(TASK ITEM):
Print the listing exactly as it stands, and skip any pictures in it.

┄┄┄┄┄┄┄┄┄┄┄┄┄┄┄┄┄┄┄┄

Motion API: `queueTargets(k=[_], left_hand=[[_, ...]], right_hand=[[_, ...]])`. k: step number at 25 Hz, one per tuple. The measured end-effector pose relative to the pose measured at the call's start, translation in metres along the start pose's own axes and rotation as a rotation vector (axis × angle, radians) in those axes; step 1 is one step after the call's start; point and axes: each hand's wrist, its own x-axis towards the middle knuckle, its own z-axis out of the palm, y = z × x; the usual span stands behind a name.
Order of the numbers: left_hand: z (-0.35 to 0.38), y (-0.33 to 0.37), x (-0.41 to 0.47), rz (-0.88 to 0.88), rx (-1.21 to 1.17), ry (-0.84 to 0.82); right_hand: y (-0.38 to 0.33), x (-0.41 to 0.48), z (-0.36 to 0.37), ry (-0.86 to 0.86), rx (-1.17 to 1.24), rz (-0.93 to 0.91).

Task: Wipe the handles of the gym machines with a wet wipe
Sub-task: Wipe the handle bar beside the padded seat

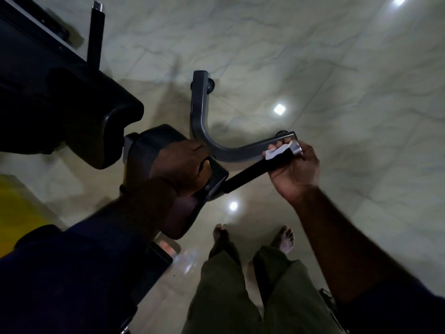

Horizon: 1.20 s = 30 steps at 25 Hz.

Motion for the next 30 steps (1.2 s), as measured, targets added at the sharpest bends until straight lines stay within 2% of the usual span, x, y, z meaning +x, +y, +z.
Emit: queueTargets(k=[6, 11, 14, 17, 19, 21, 23, 26, 28, 30], left_hand=[[0.004, -0.001, 0.000, 0.043, 0.001, 0.054], [0.005, -0.001, -0.001, 0.069, -0.042, 0.111], [0.005, 0.000, -0.001, 0.090, -0.059, 0.129], [0.006, -0.001, -0.001, 0.116, -0.036, 0.166], [0.006, -0.002, -0.001, 0.117, -0.021, 0.170], [0.008, -0.003, -0.002, 0.116, -0.033, 0.165], [0.009, -0.004, -0.003, 0.109, -0.051, 0.174], [0.008, -0.004, -0.005, 0.098, -0.077, 0.176], [0.008, -0.002, -0.005, 0.094, -0.082, 0.172], [0.006, -0.002, -0.003, 0.080, -0.065, 0.165]], right_hand=[[0.066, -0.015, 0.001, -0.008, 0.035, -0.015], [0.146, -0.037, -0.012, 0.009, 0.057, 0.171], [0.112, -0.036, -0.012, -0.024, 0.149, 0.145], [0.038, -0.018, 0.003, 0.033, 0.200, -0.078], [0.018, -0.016, 0.017, 0.095, 0.185, -0.201], [0.038, -0.019, 0.020, 0.162, -0.003, -0.313], [0.086, -0.032, 0.009, 0.246, -0.350, -0.404], [0.143, -0.059, -0.017, 0.221, -0.743, -0.361], [0.136, -0.062, -0.023, 0.264, -0.807, -0.268], [0.115, -0.058, -0.014, 0.264, -0.856, -0.266]])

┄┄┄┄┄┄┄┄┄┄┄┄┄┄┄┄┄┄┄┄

(TASK ANSWER):
Motion API: `queueTargets(k=[_], left_hand=[[_, ...]], right_hand=[[_, ...]])`. k: step number at 25 Hz, one per tuple. The measured end-effector pose relative to the pose measured at the call's start, translation in metres along the start pose's own axes and rotation as a rotation vector (axis × angle, radians) in those axes; step 1 is one step after the call's start; point and axes: each hand's wrist, its own x-axis towards the middle knuckle, its own z-axis out of the palm, y = z × x; the usual span stands behind a name.
Order of the numbers: left_hand: z (-0.35 to 0.38), y (-0.33 to 0.37), x (-0.41 to 0.47), rz (-0.88 to 0.88), rx (-1.21 to 1.17), ry (-0.84 to 0.82); right_hand: y (-0.38 to 0.33), x (-0.41 to 0.48), z (-0.36 to 0.37), ry (-0.86 to 0.86), rx (-1.17 to 1.24), rz (-0.93 to 0.91).

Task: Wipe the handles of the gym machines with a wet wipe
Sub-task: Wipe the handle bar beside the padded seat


Horizon: 1.20 s = 30 steps at 25 Hz.

Motion for the next 30 steps (1.2 s), as measured, targets added at the sharpest bends until straight lines stay within 2% of the usual span, x, y, z meaning +x, +y, +z.
Emit: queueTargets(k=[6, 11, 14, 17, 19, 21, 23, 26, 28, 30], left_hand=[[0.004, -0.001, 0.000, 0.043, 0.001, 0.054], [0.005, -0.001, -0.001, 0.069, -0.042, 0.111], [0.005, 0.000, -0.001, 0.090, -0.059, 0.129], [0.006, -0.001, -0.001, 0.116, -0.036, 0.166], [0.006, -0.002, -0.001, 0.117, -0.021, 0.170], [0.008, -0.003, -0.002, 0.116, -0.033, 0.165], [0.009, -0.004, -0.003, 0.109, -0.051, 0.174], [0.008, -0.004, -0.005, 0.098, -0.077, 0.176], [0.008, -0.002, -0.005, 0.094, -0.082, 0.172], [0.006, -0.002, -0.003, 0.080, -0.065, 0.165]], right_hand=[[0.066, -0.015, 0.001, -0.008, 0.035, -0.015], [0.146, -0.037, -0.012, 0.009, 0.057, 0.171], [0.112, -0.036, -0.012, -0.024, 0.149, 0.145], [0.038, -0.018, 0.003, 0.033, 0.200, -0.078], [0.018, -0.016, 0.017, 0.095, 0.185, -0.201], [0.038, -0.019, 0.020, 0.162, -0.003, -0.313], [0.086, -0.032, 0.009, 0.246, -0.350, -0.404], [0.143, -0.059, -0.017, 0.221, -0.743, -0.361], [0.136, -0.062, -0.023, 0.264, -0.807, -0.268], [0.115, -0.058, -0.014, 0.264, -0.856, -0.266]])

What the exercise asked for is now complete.